COORDINATE SYSTEMS USED IN THIS LIBRARY

This code is based on UCSC formats. Therefore all coordinates reported are expressed in 0-based, half-open. This means that a genomic coordinate displayed on UCSC or Ensembl e.g. chr1:1-100 is represented as chr1 0 100. To convert from 0-based, half-open to 1-base, fully-closed add 1 to the start.

CLASS METHODS

Bio::DB::Big->init();

Initalises libBigWig. Essential to call if you are going to load remote files. Consider doing this once in a BEGIN block in your code.

Bio::DB::Big->timeout(0);

Sets the libcurl timeout in milliseconds. Setting this to 0 means there is no timeout. See libcurl's CURLOPT_TIMEOUT_MS value for more information.

This is a global variable for the entire library.

Bio::DB::Big->follow_redirects(1);

By default libcurl will not follow 301 or 302 error codes. Switching this on will force it to follow them. See libcurl's CURLOPT_FOLLOWLOCATION value for more information.

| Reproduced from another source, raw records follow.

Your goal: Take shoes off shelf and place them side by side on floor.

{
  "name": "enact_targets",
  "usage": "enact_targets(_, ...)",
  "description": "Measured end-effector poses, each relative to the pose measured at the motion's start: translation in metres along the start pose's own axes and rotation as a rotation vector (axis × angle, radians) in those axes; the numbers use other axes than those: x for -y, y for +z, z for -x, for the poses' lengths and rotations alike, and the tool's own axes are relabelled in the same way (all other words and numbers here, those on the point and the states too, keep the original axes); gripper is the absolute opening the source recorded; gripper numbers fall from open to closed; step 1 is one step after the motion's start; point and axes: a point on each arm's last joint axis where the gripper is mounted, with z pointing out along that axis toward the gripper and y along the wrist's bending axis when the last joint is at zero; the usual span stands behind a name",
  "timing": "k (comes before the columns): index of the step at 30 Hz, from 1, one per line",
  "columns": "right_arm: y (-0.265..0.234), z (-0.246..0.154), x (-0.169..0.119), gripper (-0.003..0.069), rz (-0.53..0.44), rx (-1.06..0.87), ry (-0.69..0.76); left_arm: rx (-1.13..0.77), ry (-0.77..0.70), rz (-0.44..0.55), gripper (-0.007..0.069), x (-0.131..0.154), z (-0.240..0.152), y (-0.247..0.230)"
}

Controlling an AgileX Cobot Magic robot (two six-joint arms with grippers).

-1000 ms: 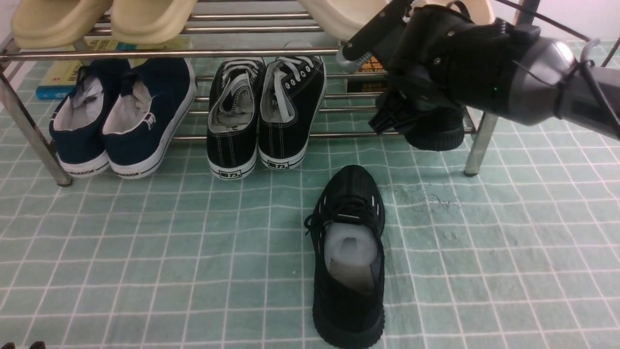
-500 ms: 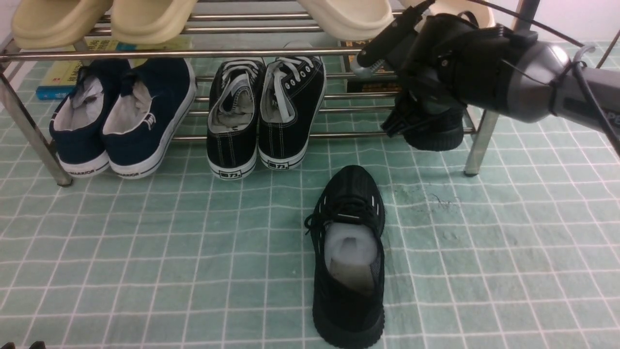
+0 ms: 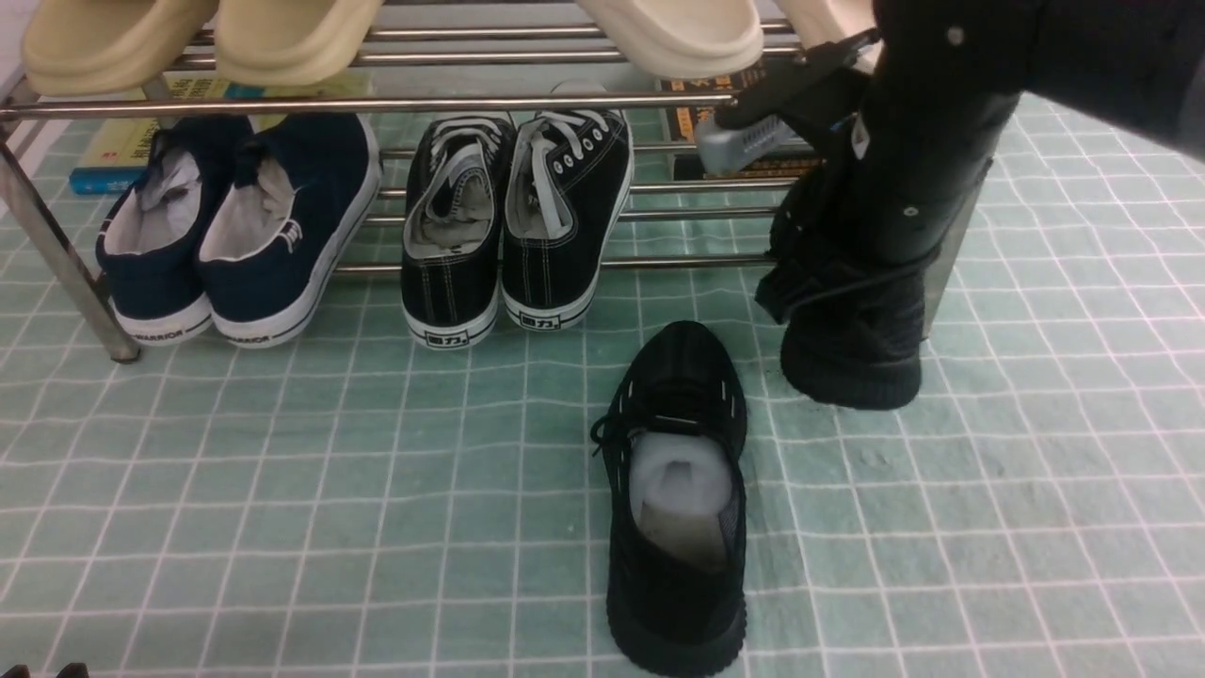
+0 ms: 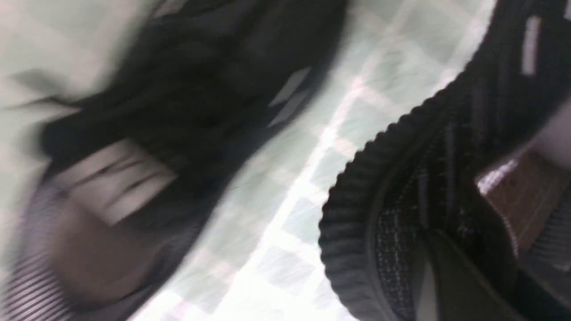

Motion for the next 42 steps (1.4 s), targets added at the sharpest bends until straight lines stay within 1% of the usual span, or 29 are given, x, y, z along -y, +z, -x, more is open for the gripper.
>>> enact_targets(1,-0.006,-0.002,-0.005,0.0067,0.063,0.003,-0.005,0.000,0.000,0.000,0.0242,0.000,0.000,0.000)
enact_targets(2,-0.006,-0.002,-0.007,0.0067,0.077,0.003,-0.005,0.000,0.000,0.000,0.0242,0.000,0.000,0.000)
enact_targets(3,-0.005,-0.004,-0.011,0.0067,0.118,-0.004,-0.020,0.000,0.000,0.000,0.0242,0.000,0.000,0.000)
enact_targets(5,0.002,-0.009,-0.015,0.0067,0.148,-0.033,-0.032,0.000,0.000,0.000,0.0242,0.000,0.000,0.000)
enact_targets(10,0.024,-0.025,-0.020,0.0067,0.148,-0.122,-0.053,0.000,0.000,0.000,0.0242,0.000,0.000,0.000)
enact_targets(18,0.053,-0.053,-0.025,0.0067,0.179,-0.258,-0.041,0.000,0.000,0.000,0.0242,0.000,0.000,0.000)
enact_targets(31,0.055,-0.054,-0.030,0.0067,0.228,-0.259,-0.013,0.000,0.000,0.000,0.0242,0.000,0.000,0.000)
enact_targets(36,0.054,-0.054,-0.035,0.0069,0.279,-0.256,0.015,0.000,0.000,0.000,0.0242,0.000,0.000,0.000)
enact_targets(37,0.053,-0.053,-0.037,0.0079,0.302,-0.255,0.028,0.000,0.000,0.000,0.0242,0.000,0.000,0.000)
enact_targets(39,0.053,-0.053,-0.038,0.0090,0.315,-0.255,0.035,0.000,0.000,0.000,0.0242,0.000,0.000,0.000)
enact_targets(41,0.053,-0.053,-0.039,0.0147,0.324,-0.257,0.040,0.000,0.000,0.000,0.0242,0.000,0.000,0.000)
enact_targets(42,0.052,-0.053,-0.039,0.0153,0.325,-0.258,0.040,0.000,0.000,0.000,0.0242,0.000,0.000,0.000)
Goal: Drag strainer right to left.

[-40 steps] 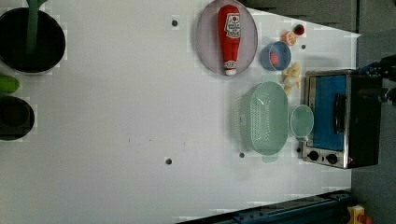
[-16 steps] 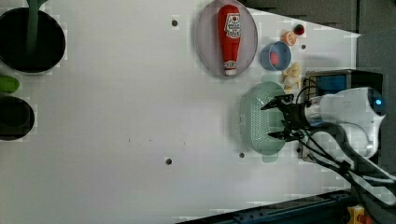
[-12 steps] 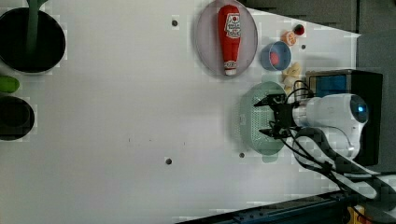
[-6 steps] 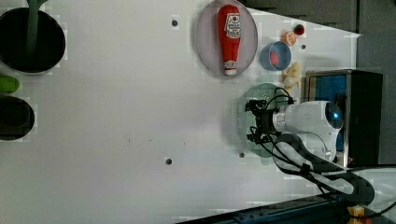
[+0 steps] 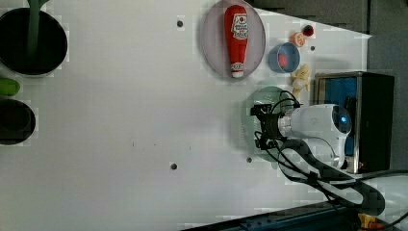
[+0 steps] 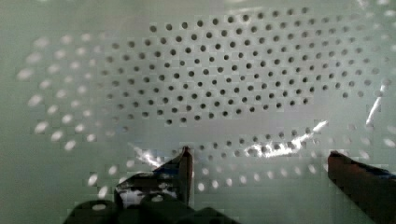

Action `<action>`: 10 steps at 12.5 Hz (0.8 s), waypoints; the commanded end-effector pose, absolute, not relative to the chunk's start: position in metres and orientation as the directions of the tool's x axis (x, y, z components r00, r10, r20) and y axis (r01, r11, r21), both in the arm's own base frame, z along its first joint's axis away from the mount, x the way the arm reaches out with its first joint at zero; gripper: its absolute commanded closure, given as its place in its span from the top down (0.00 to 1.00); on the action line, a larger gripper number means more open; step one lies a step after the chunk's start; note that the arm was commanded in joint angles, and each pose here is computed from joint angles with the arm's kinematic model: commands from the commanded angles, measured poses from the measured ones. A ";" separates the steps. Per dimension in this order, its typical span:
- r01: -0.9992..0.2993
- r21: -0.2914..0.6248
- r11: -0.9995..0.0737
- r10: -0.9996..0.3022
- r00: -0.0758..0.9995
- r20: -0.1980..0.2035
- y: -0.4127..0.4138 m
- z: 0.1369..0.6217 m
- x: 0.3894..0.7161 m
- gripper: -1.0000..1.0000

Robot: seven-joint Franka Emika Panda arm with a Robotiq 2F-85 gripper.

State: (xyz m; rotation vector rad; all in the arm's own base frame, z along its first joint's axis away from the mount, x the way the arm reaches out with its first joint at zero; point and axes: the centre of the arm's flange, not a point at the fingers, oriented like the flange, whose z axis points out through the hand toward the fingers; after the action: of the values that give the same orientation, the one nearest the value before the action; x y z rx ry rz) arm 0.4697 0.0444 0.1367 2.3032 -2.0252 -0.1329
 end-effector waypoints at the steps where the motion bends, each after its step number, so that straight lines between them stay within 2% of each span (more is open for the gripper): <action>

This is a global variable for the entire library.

Bio::DB::Big->verify_ssl(1);

Forces libcurl to verify the remote SSL/TLS certificates. By default this is true. Setting it to false will allow any HTTPS communication to occur irrelevant of the attached certificate. See libcurl's CURLOPT_SSL_VERIFYPEER value for more information.

This is a global variable for the entire library.

my $bf = Bio::DB::Big->open('/path/to/big.file');

Perl method that wraps two methods from Bio::DB::Big::File. File type is sniffed using test_big_wig(). If true we open the file using open_big_wig(). If not we open using open_big_bed(). The caller can then use is_big_wig() or is_big_bed() to assert the type of file now available.

WORKING WITH BIG FILES

See Bio::DB::Big::File for more information on the routines available.

WORKING WITH AUTOSQL

See Bio::DB::Big::AutoSQL for more information on routines available. Also see Bio::DB::Big::File for the method get_autosql().

EXCEPTIONS

This library will raise exceptions as and when errors occur. You can trap them using eval or equivalent methods. The following are the class of exceptions raised (identified by the exception's prefix)

Invalid operation

Tried to use a bigwig method on a bigbed file or vice-versa

Open error

An error occured whilst trying to open a file

Invalid type

Unknown summary type given for statistics generation

Invalid chromosome

The chromosome was not found in this file

Invalid range

The specified range was incorrect. Normally caused when start is greater than end or end is greater than the chromosome length

Fetch error

Could not retrieve the requested region

Parse error

Could not parse a record. Normally happens with AutoSQL work.

Config error

Incorrect value or configuration given to a module.

SEE ALSO

Bio::DB::BigFile

LICENSE

Copyright [2015-2017] EMBL-European Bioinformatics Institute

Licensed under the Apache License, Version 2.0 (the "License"); you may not use this file except in compliance with the License. You may obtain a copy of the License at

   http://www.apache.org/licenses/LICENSE-2.0

Unless required by applicable law or agreed to in writing, software distributed under the License is distributed on an "AS IS" BASIS, WITHOUT WARRANTIES OR CONDITIONS OF ANY KIND, either express or implied. See the License for the specific language governing permissions and limitations under the License.